Being a kind of black sheep amongst tradesmen these days – I actually did an apprecticeship, actually genuinely care about doing a good job, and don’t give a flying fig about profit or bonuses - finding a suitable position has been a bit of a problem for me.  Some employers just don’t want honest and conscientious human beings as employees.   Ye widnae believe it, wi’d ye?

Chernobyl Revisited.

Sunday is supposed to be the day on which we visit Church to contemplate the sins of mankind.  But instead I visited http://www.angelfire.com/extreme4/kiddofspeed/chapter1.html  and followed Elena Filatova as she travelled on her motorbike  through the ghost towns and villages surrounding the Chernobyl nuclear reactor.   It was not a pleasant journey, but it was an illuminating one.

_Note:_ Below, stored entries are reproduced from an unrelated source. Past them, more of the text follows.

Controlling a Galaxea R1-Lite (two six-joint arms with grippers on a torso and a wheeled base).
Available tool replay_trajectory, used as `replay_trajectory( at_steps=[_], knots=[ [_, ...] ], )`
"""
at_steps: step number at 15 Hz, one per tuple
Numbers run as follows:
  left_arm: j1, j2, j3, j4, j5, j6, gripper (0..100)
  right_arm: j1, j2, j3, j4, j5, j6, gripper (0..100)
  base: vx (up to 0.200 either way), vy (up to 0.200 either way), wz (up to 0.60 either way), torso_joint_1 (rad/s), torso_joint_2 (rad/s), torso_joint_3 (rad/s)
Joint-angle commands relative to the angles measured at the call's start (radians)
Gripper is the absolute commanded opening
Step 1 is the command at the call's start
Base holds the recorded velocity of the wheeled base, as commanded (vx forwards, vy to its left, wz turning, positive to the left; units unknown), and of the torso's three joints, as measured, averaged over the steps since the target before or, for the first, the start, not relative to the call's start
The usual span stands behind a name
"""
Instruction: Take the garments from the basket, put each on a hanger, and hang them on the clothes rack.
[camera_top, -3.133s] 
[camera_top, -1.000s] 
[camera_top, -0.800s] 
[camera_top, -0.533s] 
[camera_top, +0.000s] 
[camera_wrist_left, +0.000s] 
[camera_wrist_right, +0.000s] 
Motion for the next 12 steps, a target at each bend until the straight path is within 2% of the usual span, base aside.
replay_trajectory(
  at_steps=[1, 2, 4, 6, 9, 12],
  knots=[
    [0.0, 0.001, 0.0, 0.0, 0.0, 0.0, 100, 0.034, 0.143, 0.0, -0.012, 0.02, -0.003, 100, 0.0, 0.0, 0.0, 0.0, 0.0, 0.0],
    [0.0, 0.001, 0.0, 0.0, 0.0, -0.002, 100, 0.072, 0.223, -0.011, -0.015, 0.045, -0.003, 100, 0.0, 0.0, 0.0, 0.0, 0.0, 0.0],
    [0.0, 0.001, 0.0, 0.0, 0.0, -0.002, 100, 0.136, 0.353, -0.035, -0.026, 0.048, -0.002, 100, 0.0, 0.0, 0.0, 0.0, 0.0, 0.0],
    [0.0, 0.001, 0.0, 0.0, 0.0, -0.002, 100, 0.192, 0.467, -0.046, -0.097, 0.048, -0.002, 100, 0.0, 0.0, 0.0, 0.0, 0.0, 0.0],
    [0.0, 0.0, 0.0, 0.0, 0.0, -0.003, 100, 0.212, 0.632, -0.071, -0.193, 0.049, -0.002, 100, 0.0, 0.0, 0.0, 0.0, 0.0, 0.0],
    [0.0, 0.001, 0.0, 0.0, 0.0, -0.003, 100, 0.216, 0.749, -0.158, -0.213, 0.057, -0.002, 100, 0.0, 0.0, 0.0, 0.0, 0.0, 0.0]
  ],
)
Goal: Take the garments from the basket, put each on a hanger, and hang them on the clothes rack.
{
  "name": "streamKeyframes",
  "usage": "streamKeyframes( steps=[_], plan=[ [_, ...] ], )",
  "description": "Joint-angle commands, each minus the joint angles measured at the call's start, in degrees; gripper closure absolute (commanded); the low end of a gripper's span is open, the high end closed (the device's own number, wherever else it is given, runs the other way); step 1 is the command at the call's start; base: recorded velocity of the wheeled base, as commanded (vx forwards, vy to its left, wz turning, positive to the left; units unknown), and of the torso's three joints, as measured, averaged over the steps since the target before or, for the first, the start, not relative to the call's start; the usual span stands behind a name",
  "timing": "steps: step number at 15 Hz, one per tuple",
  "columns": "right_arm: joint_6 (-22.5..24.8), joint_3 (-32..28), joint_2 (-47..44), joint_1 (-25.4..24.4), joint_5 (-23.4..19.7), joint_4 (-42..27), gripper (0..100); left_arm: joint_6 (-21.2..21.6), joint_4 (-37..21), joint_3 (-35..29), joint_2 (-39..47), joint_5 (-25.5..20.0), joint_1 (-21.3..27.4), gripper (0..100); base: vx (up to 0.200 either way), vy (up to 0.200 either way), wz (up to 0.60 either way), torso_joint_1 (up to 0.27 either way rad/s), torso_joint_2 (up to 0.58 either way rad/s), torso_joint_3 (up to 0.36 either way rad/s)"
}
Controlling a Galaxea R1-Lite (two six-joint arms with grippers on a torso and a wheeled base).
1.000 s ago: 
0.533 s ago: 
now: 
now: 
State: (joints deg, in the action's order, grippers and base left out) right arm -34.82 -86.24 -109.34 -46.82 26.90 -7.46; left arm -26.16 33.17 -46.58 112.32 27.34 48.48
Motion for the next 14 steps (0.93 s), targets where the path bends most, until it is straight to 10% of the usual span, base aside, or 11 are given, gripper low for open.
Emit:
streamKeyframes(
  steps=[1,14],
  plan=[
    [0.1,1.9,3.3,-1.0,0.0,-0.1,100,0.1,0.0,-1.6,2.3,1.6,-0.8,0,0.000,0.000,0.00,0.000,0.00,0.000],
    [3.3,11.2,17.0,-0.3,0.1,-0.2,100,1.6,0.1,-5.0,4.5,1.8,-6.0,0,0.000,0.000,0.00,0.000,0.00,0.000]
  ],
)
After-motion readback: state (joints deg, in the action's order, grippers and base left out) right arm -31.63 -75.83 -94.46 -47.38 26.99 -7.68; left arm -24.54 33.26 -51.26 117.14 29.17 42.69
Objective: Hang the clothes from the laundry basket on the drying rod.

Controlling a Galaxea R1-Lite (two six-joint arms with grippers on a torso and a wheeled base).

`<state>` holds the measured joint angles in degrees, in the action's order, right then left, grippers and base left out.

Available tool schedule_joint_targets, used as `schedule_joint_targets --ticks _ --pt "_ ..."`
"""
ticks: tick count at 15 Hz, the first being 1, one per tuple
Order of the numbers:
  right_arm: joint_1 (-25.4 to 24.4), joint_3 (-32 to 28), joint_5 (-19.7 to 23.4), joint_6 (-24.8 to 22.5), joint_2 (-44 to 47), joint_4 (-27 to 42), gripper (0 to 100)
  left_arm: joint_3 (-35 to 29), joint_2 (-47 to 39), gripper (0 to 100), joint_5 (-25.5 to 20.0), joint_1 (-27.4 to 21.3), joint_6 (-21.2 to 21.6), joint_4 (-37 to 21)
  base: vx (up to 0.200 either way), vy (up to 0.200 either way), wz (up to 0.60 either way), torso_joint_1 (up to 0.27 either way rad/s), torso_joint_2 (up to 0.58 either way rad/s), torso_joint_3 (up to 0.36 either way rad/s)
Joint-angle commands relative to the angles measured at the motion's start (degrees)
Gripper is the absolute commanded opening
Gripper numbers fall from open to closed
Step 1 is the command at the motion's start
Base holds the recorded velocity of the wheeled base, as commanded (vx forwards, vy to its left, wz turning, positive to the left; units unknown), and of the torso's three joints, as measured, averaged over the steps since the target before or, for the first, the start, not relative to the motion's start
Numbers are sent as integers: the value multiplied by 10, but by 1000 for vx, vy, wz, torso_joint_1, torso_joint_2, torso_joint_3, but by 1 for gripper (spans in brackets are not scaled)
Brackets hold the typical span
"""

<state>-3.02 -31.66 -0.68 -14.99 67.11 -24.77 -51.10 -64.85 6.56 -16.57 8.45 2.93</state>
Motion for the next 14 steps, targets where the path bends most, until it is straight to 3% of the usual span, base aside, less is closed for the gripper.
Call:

Chernobyl was a terrible, terrible accident.   Accidents happen, after all ‘to err is to be human’.  Yet the consequences of this accident will be with us for hundreds if not thousands of years.  Some risks are not worth taking.   A  journey through the wastelands around Chernobyl should be a priority for those that think nuclear power is the way to secure mankinds future.  It could, in fact, be the very opposite.

Blame it on The Sun, sunshine

Woke up at one minute to twelve today, relieved to find that swine flu had not killed me in the night.  I have been suffering with this blasted bug for several days now, but at least it has given me a few days off from a much despised job.

Had a cup of tea – milk, two sugars – took a shower and meandered along to the Co-op for a newspaper and some ciggies.   Buying a copy of the Independent always reminds me how uncommon I am. Most shops only get in one or two copies a day.   It never ceases to amaze me that there is a pile of Sun newspapers 4 ft high.   It regularly irritates me that much of the flock are being kept informed of national and international affairs by a semi-pornographic scandal sheet.  If I had my way those relying on the Sun for their knowledge of the world would be barred from voting in elections.

And some still wonder why the country is going to the dogs?